**WHAT YOU HAVE TO DO:**
Restate, word for word, the lines from the opening line of the data through the line containing "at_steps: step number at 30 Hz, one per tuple", both included, and nothing else.

........

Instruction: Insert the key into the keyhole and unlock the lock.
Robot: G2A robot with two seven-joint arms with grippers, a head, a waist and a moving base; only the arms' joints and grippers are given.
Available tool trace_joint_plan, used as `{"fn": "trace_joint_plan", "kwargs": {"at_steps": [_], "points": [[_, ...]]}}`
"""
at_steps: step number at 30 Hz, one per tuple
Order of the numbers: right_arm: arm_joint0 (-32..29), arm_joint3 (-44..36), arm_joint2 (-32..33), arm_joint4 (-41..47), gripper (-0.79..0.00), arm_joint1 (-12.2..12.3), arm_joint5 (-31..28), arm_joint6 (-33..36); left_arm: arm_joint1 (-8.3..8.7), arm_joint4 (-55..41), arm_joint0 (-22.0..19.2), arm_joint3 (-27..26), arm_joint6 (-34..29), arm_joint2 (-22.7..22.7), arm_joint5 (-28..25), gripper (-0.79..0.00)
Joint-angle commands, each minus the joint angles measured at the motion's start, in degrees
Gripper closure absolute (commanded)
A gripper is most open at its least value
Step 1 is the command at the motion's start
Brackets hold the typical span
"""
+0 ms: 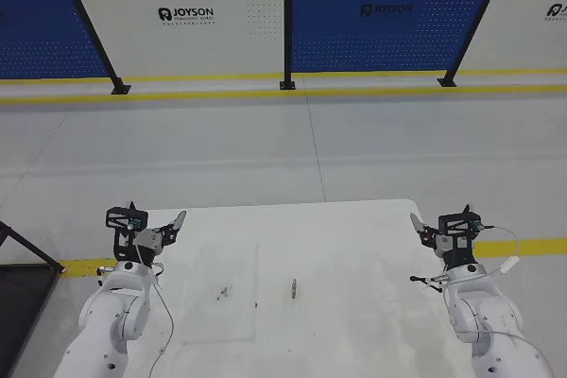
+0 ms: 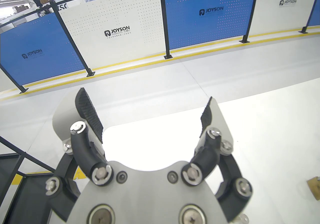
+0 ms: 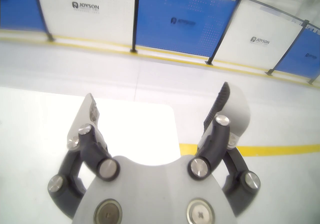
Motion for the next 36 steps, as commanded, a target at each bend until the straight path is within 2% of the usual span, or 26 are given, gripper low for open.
{"fn": "trace_joint_plan", "kwargs": {"at_steps": [1,4,6,9,12,16,18,22,25,27,28,31,33,36], "points": [[0.0,0.0,0.0,0.0,-0.784,0.0,0.0,0.0,0.0,0.0,0.0,0.0,0.0,0.0,0.0,-0.785],[0.0,0.0,0.0,0.0,-0.785,0.0,0.0,0.0,0.09,1.73,1.07,-0.73,-1.18,0.5,-1.49,-0.785],[0.0,0.0,0.0,0.0,-0.785,0.0,0.0,0.0,0.23,3.11,3.8,-3.05,-3.98,1.3,-4.57,-0.785],[0.0,0.0,0.0,0.0,-0.785,0.0,0.0,0.0,0.47,2.33,9.16,-7.69,-10.28,1.72,-9.73,-0.785],[0.0,0.0,0.0,0.0,-0.785,0.0,0.0,0.0,0.63,4.59,13.07,-11.84,-16.99,3.04,-11.86,-0.785],[0.0,0.0,0.0,0.0,-0.785,0.0,0.0,0.0,0.4,3.72,14.35,-14.31,-24.61,6.7,-11.8,-0.785],[0.0,0.0,0.0,0.0,-0.785,0.0,0.0,0.0,0.2,1.26,13.49,-14.35,-30.17,8.39,-11.24,-0.785],[0.0,0.0,0.0,0.0,-0.785,0.0,0.0,0.0,-0.2,4.87,8.59,-12.46,-39.27,12.6,-7.54,-0.785],[0.0,0.0,0.0,0.0,-0.785,0.0,0.0,0.0,-0.71,9.33,4.69,-9.23,-41.87,16.25,-3.56,-0.782],[0.0,0.0,0.0,0.0,-0.785,0.0,0.0,0.0,-1.1,9.69,2.33,-6.9,-43.4,18.67,-2.7,-0.714],[0.0,0.0,0.0,0.0,-0.785,0.0,0.0,0.0,-1.27,10.51,1.16,-5.61,-44.03,19.55,-1.88,-0.628],[0.0,0.0,0.0,0.0,-0.785,0.0,0.0,0.0,-1.78,11.16,-1.29,-2.44,-45.94,22.41,-1.18,-0.597],[0.0,0.0,0.0,0.0,-0.785,0.0,0.0,0.0,-2.04,12.38,-2.36,-0.67,-46.25,23.59,0.02,-0.456],[0.0,0.0,0.0,0.0,-0.785,0.0,0.0,0.0,-2.34,12.79,-3.36,1.0,-46.92,24.79,0.79,-0.465]]}}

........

**ANSWER TO THIS TASK:**
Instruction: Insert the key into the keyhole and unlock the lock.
Robot: G2A robot with two seven-joint arms with grippers, a head, a waist and a moving base; only the arms' joints and grippers are given.
Available tool trace_joint_plan, used as `{"fn": "trace_joint_plan", "kwargs": {"at_steps": [_], "points": [[_, ...]]}}`
"""
at_steps: step number at 30 Hz, one per tuple

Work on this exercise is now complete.